Cadenzoni granitici ma anche minimalità cupe per la refrain-oriented
Raato, con la quale giungiamo alla prepotente title-track,
l'episodio di stampo più thrash assieme alla cavalcante Rooma
e all'undicesima Yhdestoista hetki, quest'ultima
avvinghiante nel chorus.
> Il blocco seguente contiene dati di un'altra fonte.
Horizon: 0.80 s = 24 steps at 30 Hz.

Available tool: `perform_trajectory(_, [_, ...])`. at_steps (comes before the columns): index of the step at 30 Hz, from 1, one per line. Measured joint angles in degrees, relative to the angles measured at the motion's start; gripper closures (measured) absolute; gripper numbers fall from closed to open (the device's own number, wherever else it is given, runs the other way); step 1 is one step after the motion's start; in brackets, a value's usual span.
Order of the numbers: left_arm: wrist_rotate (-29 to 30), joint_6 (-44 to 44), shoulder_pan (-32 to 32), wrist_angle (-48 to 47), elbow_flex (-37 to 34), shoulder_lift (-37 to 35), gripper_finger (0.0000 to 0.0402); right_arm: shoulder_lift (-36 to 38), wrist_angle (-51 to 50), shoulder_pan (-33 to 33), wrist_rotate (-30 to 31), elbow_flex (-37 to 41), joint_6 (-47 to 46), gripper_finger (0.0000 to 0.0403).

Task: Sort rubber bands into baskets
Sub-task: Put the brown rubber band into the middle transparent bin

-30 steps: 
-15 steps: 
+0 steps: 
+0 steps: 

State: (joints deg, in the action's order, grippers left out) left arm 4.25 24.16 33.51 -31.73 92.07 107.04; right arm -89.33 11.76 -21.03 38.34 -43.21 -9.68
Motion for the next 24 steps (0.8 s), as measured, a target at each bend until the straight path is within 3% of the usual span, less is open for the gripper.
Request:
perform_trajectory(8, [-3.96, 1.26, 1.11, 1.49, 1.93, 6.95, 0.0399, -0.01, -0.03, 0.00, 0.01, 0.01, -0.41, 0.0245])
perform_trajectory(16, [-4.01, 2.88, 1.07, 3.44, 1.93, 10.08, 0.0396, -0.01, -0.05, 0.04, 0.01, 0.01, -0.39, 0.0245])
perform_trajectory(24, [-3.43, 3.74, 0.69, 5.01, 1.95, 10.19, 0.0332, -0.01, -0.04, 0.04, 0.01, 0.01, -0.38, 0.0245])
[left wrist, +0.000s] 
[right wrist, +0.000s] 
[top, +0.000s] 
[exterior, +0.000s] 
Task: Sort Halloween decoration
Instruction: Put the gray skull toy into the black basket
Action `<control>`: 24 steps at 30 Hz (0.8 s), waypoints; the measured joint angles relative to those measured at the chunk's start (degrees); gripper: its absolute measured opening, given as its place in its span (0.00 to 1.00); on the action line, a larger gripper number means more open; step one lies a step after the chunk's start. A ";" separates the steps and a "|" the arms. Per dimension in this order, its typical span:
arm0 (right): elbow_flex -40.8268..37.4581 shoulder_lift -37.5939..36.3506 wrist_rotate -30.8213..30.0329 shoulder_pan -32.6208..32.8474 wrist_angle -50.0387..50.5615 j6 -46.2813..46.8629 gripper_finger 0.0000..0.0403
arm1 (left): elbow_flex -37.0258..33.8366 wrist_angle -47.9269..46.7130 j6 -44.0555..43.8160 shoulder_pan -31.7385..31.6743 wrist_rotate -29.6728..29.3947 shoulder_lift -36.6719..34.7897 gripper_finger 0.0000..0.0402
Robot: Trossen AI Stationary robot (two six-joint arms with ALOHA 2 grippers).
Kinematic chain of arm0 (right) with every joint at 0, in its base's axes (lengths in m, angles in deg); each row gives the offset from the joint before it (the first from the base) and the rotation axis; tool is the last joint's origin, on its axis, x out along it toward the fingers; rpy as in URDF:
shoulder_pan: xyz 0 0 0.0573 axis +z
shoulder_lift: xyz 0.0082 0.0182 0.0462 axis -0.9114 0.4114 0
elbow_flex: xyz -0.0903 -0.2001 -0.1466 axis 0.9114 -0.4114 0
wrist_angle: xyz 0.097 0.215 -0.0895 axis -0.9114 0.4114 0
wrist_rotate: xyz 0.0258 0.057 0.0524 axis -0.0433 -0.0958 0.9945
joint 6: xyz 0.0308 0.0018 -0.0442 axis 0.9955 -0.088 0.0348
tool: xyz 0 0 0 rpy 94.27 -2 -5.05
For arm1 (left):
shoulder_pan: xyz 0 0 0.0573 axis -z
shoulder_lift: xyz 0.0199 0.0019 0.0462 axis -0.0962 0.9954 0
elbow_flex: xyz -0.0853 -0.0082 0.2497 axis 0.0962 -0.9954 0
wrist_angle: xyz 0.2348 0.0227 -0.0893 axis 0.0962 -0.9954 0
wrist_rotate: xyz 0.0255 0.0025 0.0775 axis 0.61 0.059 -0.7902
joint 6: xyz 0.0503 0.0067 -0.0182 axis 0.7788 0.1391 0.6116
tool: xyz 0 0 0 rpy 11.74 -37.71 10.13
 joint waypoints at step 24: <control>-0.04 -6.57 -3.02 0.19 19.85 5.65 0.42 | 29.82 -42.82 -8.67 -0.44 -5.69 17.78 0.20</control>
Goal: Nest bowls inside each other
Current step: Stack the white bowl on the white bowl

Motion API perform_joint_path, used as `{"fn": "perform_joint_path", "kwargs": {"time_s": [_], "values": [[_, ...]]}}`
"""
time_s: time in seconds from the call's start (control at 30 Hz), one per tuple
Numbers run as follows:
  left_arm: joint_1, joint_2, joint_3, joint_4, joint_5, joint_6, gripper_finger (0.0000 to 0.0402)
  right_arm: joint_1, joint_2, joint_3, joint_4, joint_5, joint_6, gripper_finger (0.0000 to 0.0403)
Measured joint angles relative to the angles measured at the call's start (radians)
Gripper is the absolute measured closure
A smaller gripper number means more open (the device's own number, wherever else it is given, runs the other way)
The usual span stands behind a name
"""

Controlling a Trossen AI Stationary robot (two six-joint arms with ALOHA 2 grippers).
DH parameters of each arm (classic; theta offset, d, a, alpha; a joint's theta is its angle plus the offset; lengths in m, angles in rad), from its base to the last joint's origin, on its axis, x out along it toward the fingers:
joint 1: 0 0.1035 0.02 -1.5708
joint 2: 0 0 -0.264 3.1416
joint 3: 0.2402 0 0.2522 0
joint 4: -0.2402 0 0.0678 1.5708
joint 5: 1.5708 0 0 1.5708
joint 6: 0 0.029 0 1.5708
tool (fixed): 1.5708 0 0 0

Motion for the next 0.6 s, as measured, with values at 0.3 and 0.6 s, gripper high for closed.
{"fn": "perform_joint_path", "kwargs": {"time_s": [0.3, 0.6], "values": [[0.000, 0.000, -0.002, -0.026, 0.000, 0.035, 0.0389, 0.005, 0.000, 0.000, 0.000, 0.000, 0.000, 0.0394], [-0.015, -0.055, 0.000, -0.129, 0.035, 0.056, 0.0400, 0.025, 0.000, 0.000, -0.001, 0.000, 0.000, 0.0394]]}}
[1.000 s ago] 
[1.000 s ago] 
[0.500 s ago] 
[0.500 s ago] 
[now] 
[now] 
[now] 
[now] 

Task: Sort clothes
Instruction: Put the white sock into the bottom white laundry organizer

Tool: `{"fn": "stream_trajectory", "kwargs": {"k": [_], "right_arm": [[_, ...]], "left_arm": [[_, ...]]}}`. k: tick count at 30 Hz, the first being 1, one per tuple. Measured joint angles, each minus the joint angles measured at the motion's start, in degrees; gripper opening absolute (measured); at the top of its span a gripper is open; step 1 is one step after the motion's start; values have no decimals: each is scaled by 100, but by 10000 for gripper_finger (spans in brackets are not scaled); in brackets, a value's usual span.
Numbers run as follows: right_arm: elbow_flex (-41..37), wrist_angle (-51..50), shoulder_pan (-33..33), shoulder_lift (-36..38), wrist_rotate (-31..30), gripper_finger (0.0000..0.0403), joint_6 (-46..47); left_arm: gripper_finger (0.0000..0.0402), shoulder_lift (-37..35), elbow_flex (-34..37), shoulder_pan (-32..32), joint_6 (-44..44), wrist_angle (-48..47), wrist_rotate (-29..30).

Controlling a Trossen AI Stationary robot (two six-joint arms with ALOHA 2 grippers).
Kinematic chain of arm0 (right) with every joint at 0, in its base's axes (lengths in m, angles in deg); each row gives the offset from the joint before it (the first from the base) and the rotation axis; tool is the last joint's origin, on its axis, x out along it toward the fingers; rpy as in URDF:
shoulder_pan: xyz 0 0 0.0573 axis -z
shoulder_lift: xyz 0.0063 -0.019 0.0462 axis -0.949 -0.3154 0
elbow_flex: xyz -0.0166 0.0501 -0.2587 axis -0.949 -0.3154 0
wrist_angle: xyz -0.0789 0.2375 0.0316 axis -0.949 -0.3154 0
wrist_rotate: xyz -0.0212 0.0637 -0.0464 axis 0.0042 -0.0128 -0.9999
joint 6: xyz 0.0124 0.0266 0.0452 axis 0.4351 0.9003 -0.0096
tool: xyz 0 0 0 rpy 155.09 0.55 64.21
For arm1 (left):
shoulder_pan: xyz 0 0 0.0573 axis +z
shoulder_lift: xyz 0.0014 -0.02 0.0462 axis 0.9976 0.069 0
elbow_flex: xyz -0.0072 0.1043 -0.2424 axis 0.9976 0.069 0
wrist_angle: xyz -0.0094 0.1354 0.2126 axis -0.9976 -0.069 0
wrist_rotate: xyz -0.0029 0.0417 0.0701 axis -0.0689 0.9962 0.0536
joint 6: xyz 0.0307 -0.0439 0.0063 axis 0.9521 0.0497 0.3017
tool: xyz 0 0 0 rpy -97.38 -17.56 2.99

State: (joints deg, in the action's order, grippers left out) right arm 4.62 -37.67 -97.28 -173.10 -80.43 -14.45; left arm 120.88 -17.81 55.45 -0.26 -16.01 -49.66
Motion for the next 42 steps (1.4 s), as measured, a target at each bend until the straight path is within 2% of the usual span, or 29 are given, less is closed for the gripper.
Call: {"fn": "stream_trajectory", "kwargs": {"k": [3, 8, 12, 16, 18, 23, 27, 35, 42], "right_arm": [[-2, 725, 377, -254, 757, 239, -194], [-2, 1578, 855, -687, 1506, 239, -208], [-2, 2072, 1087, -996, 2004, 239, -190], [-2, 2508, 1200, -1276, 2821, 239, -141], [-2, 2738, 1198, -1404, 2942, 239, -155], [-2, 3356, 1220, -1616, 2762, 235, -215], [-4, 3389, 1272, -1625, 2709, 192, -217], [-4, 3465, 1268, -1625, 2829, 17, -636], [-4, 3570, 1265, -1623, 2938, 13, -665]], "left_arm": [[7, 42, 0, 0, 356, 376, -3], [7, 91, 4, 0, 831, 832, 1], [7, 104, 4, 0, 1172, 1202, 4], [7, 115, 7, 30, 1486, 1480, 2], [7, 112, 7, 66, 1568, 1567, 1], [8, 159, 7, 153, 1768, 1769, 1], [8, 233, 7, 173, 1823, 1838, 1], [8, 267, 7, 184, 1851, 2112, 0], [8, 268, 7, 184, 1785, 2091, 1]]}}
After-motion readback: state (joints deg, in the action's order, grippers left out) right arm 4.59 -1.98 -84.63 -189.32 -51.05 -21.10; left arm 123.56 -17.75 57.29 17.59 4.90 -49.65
Ma difficilmente scrollabile dai proprio
neuroni mnemonici è anche lo splendido refrain della quinta Sydän
palaa, song che si candita con decisione ad essere la più
rappresentativa della track-list. Episodi che convincono sia nella
melodia, sia nella struttura, che nei guitar solos sono
Maailmanpyörä e Lumo, che ci accompagnano ad un
altro refrain indimenticabile, quello che riecheggia sontuoso
nell'intensa Seitsennaamainen. Qualche soluzione effettata
in Renessanssi, ove compare un quasi-growl che accompagna
i bridge ai chorus, a chiudere è una mezza ballad in mid-tempo,
elegiaca, che indubbiamente riesce a pizzicare le giuste corde
sentimentali.
Delle lyrics non so dirvi granché - ovvero nulla -
dato che i Nostri non ci propongo traduzioni (del resto anche il sito
ufficiale è solo in finnico), ma nel complesso celebriamo l'ingresso
nella scena white di un band di grande interesse e di sicuro futuro,
soprattutto se riuscirà a mantenere freschezza e ad evolvere la propria
musica, magari implementando la complessità arrangiamentale.